SECTION 5.2. Legends. (a) If requested in writing by the Company, a
Shareholder shall present or cause to be presented promptly all certificates
representing Voting Securities beneficially owned by such Shareholder or any of
its Affiliates, for the placement thereon of a legend substantially to the
following effect, which legend will remain thereon so long as such legend is
required under applicable securities laws:
"THE SHARES REPRESENTED BY THIS CERTIFICATE HAVE NOT BEEN REGISTERED UNDER
THE UNITED STATES SECURITIES ACT OF 1933, AS AMENDED, OR THE SECURITIES
LAWS OF ANY STATE OF THE UNITED STATES. SUCH SHARES MAY NOT BE OFFERED,
SOLD, TRANSFERRED, PLEDGED, HYPOTHECATED OR OTHERWISE DISPOSED OF IN
-23-
THE ABSENCE OF SUCH A REGISTRATION THEREUNDER OTHER THAN PURSUANT TO AN
EXEMPTION FROM SUCH REGISTRATION REQUIREMENTS AND DELIVERY TO ALLIED WASTE
INDUSTRIES, INC. OF AN OPINION OF COUNSEL REASONABLY SATISFACTORY TO IT TO
THE EFFECT THAT SUCH TRANSFER IS EXEMPT FROM REGISTRATION UNDER THOSE
LAWS."
(b) Each Shareholder shall present or cause to be presented promptly all
certificates representing Voting Securities beneficially owned by such
Shareholder or any of its Affiliates, for the placement thereon of a legend
substantially to the following effect, which legend will remain thereon during
the Standstill Period as long as such Voting Securities are beneficially owned
by any Shareholder or an Affiliate of any Shareholder:
"THE SHARES REPRESENTED BY THIS CERTIFICATE ARE SUBJECT TO THE PROVISIONS
OF A THIRD AMENDED AND RESTATED SHAREHOLDERS AGREEMENT, DATED AS OF
DECEMBER 18, 2003, BETWEEN ALLIED WASTE INDUSTRIES, INC. ("ALLIED") AND
CERTAIN STOCKHOLDERS OF ALLIED NAMED THEREIN AND MAY NOT BE OFFERED, SOLD,
TRANSFERRED, PLEDGED, HYPOTHECATED OR OTHERWISE DISPOSED OF EXCEPT IN
ACCORDANCE THEREWITH. A COPY OF SAID AGREEMENT IS ON FILE AT THE OFFICE OF
THE CORPORATE SECRETARY OF ALLIED"
(c) The Company may enter a stop transfer order with the transfer agent or
agents of Voting Securities against any Disposition not in compliance with the
provisions of this Agreement.
SECTION 5.3. Enforcement. Shareholders, on the one hand, and the Company,
on the other hand, acknowledge and agree that irreparable injury to the other
party would occur in the event any of the provisions of this Agreement were not
performed in accordance with their specific terms or were otherwise breached and
that such injury would not be adequately compensable in damages. It is
accordingly agreed that, in addition to any other remedies which may be
available at law or in equity, each party hereto (the "Moving Party") shall be
entitled to specific enforcement of, and
-24-
injunctive relief to prevent any violation of, the terms of this Agreement, and
the other parties hereto will not take action, directly or indirectly, in
opposition to the Moving Party seeking such relief on the grounds that any other
remedy or relief is available at law or in equity. The parties further agree
that no bond shall be required as a condition to the granting of any such
relief.
SECTION 5.4. Entire Agreement. This Agreement constitutes the entire
agreement and understanding of the parties with respect to the transactions
contemplated hereby; provided that the Original Shareholders Agreement shall
remain in full force and effect until the closing of the Exchange pursuant to
the Exchange Agreement and the representations and warranties of the parties set
forth in Sections 1.2 and 1.3 of the Original Agreement and in Sections 1.2 and
1.3 of the Amended and Restated Shareholders Agreement dated as of April 21,
1997, by and between the Company and certain of the Shareholders, shall survive
and shall be deemed to be not amended or otherwise affected by this Agreement.

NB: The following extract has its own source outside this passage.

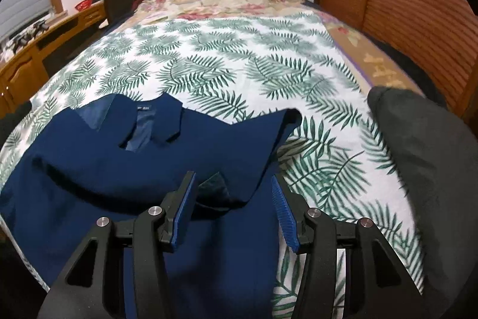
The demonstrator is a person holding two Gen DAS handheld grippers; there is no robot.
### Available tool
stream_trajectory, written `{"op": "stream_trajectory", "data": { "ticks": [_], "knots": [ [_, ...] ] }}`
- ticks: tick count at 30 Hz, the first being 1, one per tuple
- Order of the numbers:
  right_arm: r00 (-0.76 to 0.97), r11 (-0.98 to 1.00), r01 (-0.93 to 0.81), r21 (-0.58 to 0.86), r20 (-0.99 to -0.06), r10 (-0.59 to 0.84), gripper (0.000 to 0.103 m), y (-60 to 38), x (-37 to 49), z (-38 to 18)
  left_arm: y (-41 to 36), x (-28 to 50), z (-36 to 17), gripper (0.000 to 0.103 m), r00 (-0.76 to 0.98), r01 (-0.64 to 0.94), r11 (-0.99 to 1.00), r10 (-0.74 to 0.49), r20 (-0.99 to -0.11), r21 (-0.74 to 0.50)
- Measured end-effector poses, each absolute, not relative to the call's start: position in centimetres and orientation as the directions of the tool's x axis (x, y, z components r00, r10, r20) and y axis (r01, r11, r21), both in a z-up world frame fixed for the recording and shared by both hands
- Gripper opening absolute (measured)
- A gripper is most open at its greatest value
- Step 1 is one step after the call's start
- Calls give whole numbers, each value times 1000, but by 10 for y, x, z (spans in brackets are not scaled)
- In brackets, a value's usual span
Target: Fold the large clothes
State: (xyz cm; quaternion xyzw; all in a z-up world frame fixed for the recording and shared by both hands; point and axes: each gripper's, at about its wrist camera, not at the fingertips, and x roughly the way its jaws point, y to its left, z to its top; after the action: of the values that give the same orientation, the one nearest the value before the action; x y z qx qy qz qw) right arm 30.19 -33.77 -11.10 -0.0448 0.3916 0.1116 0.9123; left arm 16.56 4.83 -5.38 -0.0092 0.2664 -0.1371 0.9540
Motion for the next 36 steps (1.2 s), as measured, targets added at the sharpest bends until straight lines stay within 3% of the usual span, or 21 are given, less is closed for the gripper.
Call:
{"op": "stream_trajectory", "data": {
  "ticks": [19,24,25,26,27,36],
  "knots": [
    [581,970,-173,169,-778,239,49,-344,340,-115,35,164,-56,29,811,283,957,-278,-514,-71],
    [521,959,-226,173,-810,269,38,-324,338,-123,35,164,-55,29,813,284,957,-277,-512,-66],
    [514,958,-238,163,-815,266,30,-319,337,-125,35,165,-55,29,813,284,957,-276,-513,-64],
    [507,955,-254,156,-819,269,14,-315,337,-125,35,165,-55,29,813,284,957,-274,-514,-62],
    [500,949,-277,149,-821,275,7,-309,336,-126,35,165,-55,29,813,284,957,-273,-515,-60],
    [664,921,-389,-5,-695,277,4,-254,340,-72,37,163,-55,29,818,274,960,-265,-511,-59]
  ]
}}
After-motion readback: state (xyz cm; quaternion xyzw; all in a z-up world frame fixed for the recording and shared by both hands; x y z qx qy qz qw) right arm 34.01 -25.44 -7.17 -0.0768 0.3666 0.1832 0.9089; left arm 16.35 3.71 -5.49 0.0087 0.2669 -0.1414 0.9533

This Agreement may be amended only by a written instrument duly executed by the
parties or their respective successors or assigns; provided, however, that any
amendment or waiver by the Company shall be made only with the prior approval of
a majority of the directors of the Company other than Shareholder Designees.
SECTION 5.5. Severability. Whenever possible, each provision or portion of
this Agreement will be interpreted in such manner as to be effective and valid
under applicable law, but if any provision or portion of any provision of this
Agreement is held to be invalid, illegal or unenforceable in any respect under
any applicable law, rule or regulation in any jurisdiction, such invalidity,
illegality or unenforceability will not affect any other provision or portion of
any provision in such jurisdiction, and this Agreement will be reformed,
construed and enforced in such jurisdiction as if such invalid, illegal or
unenforceable provision or portion of any provision shall have been replaced
with a provision which shall, to the maximum extent permissible under such
applicable law, rule or regulation, give effect to the intention of the parties
as expressed in such invalid, illegal or unenforceable provision.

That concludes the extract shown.